Splodge1506 · 22/06/2020 13:22

Anywaythewindisblowing This makes sense to me, and interesting to hear it from someone with your background.

OP posts:
3cats · 22/06/2020 13:24

I don't now about guitars, but I couldn't understand what the difference was with left-handed scissors until I bought some for DD. I didn't realise it wasn't the handle that was different it was the blades that are the other way around. I still don't really understand it, but if I try and use her scissors to cut something, it's really really hard. So, maybe try playing a left-handed guitar and you will be able to understand the difference. It's not always just about hands, it's about the mind and perspective too maybe.
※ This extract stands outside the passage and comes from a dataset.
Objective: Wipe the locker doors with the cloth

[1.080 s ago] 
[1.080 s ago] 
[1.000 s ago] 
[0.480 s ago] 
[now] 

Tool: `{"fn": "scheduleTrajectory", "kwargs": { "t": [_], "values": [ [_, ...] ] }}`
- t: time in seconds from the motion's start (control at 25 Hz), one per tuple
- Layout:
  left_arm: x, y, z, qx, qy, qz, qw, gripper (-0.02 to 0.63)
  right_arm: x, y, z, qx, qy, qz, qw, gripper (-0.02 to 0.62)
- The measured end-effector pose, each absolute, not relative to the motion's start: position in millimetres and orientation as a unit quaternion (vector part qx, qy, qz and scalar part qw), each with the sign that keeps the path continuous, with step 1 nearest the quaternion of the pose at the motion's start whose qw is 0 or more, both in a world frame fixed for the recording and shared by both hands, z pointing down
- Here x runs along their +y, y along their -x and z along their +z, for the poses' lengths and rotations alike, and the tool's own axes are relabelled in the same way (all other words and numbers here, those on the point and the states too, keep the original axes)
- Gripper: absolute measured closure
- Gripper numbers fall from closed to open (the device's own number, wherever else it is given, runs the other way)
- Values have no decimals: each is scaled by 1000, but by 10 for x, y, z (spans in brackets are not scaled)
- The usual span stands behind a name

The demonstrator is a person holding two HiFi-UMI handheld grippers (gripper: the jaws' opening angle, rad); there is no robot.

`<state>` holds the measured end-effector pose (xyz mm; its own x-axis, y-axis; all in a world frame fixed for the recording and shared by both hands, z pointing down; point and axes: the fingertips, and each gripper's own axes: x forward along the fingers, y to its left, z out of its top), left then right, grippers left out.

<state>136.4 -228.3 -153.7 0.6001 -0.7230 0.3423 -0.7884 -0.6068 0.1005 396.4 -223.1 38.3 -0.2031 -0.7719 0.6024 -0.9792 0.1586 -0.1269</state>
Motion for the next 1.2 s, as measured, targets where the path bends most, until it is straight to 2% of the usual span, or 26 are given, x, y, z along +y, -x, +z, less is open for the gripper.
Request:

FizzFan · 22/06/2020 13:24

I’m left handed and played the guitar normally, as I had group lessons and the teacher wouldn’t teach me left handed as it was too awkward in a group. Given both hands need to do a fair amount of work I don’t think it really matters

tywysoges · 22/06/2020 13:24

If you’re playing a right hand instrument upside down, the shapes would be different, but I can’t see why a guitar stringed E to e but on the other side would have different shapes iyswim.
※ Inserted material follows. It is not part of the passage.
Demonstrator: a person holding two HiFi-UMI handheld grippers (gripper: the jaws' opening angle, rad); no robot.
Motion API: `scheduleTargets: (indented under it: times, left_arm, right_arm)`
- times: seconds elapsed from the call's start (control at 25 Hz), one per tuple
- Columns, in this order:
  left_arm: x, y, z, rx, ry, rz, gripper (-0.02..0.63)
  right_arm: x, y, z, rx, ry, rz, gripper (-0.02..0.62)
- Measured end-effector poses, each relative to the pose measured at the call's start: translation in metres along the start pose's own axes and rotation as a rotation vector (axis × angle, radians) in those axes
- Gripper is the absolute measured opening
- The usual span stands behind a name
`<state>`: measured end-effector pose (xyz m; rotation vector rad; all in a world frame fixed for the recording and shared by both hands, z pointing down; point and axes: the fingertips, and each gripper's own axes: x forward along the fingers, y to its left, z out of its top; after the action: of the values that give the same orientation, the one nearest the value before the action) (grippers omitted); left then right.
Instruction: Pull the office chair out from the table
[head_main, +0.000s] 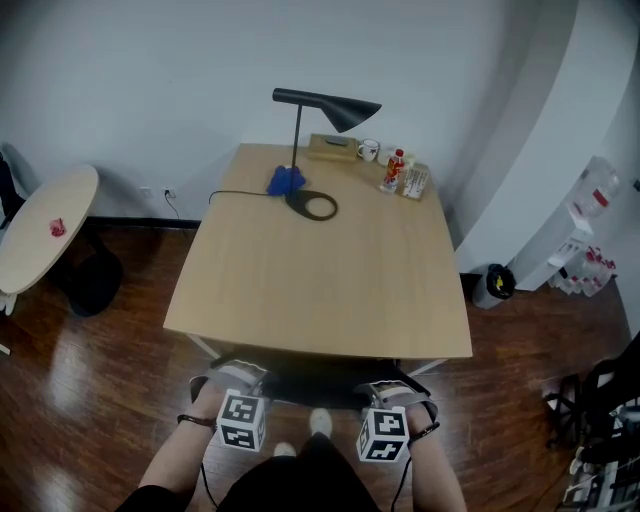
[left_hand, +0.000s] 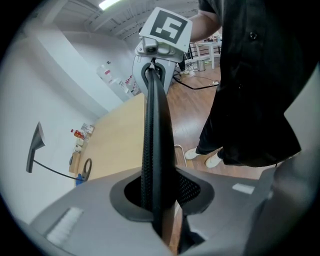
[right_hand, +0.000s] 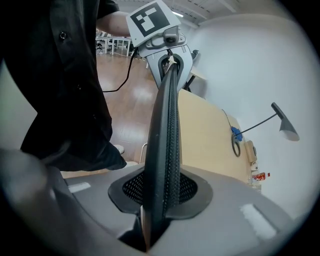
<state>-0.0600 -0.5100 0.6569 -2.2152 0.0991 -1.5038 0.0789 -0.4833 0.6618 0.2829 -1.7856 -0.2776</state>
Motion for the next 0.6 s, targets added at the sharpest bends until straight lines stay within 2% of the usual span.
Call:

CaraDune · 22/06/2020 13:26

@Anywaythewindisblowing

I'm a professional string player and teacher and in the hundreds of people I've met and taught over the decades, not one has ever had to have the whole of their instrument returned and turned round because they're left handed. And plenty of them have been left handed. In string playing, your right hand just does the bowing but your left hand does all the intricate fingering. The same is true of the guitar, the right hand just strums up and down but the left does all the intricate work and needs to be stronger. I also play the guitar and know about twenty bajillion guitar players none of whom have a left handed guitar and plenty of whom who are left handed.

I think they must have been told early on /decided that they must have to have a left handed instrument and then learnt that way. Once you've learnt how to play one way you can't change back. If I swap hands and try and bow with my left had and finger with my right, I'm like a total beginner. All the muscle memory is in my hands.
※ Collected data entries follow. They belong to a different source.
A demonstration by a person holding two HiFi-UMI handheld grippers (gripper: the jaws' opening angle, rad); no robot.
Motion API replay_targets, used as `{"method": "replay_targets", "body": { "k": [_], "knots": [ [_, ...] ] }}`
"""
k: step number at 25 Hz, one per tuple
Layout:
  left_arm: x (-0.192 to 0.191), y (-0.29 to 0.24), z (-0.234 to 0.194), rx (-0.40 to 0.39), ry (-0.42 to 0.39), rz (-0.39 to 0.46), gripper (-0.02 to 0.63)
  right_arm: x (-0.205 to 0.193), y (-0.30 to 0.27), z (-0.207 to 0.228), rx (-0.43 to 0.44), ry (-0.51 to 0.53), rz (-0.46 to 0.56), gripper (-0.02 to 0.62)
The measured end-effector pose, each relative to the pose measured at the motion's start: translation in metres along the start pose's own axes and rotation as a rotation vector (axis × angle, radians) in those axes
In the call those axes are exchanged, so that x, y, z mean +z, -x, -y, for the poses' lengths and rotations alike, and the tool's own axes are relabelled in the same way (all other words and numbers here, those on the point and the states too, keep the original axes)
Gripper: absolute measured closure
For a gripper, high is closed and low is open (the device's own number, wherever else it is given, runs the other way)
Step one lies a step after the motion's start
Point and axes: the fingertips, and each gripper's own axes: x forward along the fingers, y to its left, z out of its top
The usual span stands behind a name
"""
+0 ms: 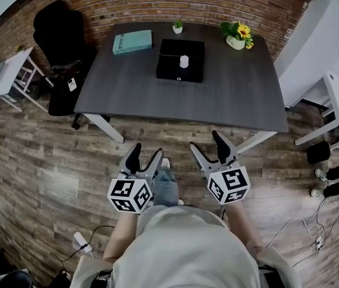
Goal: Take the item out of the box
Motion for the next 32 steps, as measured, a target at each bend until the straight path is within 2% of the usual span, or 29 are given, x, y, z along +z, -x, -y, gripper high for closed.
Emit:
{"method": "replay_targets", "body": {
  "k": [10, 20, 32],
  "knots": [
    [0.032, -0.074, -0.051, -0.012, -0.007, 0.010, 0.316, 0.010, -0.083, 0.035, -0.016, 0.005, -0.021, 0.278],
    [0.067, -0.153, -0.109, -0.051, -0.012, -0.031, 0.316, 0.030, -0.180, 0.083, -0.075, 0.010, -0.048, 0.281],
    [0.083, -0.241, -0.155, -0.112, -0.027, -0.099, 0.316, 0.012, -0.296, 0.150, -0.118, 0.019, -0.153, 0.293]
  ]
}}
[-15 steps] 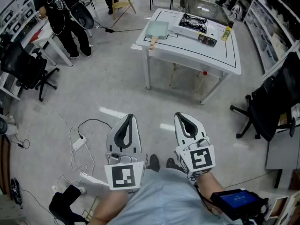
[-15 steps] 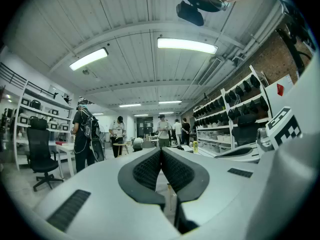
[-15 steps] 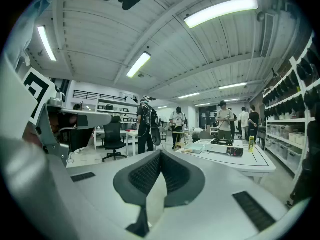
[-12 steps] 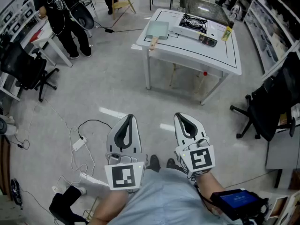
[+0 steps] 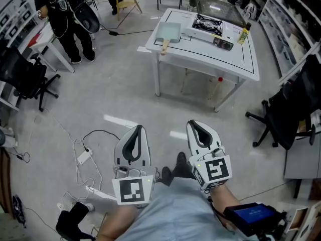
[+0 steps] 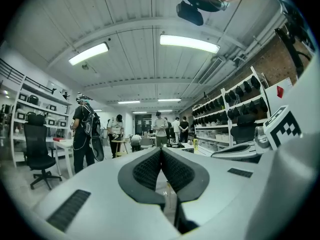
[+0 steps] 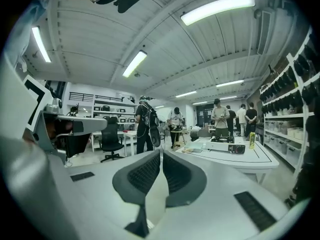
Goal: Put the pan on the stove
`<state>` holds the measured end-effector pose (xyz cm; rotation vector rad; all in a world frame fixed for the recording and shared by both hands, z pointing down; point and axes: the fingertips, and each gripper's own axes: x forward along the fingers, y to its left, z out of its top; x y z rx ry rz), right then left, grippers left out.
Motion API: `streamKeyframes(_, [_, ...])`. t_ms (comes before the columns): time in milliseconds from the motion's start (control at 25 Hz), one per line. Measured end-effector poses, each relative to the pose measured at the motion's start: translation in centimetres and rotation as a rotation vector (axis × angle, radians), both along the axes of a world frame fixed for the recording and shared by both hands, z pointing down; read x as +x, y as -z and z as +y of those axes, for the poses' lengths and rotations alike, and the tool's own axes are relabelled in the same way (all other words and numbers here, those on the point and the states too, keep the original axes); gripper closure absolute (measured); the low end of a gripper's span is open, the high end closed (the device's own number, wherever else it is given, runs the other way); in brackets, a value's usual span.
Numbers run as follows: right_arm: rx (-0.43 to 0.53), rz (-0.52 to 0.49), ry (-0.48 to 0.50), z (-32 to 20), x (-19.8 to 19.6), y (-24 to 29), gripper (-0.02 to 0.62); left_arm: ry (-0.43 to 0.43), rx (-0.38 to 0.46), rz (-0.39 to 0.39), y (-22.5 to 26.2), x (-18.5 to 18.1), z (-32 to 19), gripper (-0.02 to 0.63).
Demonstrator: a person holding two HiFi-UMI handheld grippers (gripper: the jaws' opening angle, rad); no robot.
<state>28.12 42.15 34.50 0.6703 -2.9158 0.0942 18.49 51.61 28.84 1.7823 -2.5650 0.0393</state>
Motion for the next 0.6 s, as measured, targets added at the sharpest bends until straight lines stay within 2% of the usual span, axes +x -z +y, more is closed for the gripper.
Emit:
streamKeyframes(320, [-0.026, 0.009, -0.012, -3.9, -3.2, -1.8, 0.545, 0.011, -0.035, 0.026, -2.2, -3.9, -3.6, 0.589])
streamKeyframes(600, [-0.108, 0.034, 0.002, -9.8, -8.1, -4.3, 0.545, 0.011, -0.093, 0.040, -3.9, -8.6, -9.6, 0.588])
I've had plenty of students /parents start off lessons going "but so and so is Lh do we need a Lh violin?" and I say no, they learn with no problems at all. But like I say, the LH work is much harder and more intricate than the right so they're probably better at it anyway!

As a (once upon a time reasonablish) violinist, this is what's always puzzled me about the guitar - I can't see why it comes in left and right handed versions when no other string instruments bother. (I sort of get the argument about finger picking but I'm not entirely convinced - harpists use both hands, as do pianists, and need equal nimbleness in both).

It's not really analogous to left handed scissors which simply don't work the other way round.

Anywaythewindisblowing · 22/06/2020 13:27

@BoingBoingyBoing lol it does though! Yeah there's some complex finger picking sometimes and other rhythms etc (I do play and teach the guitar myself) but generally speaking you need the strength in your left hand for the chords things. The left hand is the harder part. However, as I say, if you have learnt left handed from the start you will always find it much harder to do it the other way around.

rslsys · 22/06/2020 13:28

I'm a leftie but play the guitar in the 'normal' way. It seems obvious that my stronger and more nimble hand is the one to deal with the fretboard.

Cantaloupeisland · 22/06/2020 13:30

I'm a lefty - trying to play the other way would be like trying to write with my right hand- I could probably teach myself but it would be very difficult and never as natural as my left hand.
Chord shapes are the same- if you're taught by a right hander it's a mirror image so quite easy. it's really not an issue!